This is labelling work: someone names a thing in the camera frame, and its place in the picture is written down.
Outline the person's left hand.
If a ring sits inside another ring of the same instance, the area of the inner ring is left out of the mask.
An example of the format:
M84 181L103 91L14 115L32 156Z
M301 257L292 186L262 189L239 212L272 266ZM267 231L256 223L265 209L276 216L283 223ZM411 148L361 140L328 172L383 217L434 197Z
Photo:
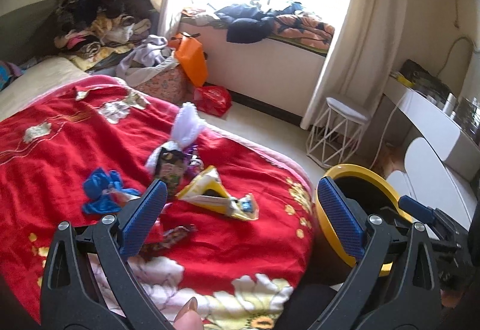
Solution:
M176 330L203 330L202 318L198 313L198 301L195 297L187 301L173 322Z

※

TASK DETAILS →
Figure out the number of lines above in which the string "left" appears. Only the number should be given.

SOLUTION TO THIS TASK →
2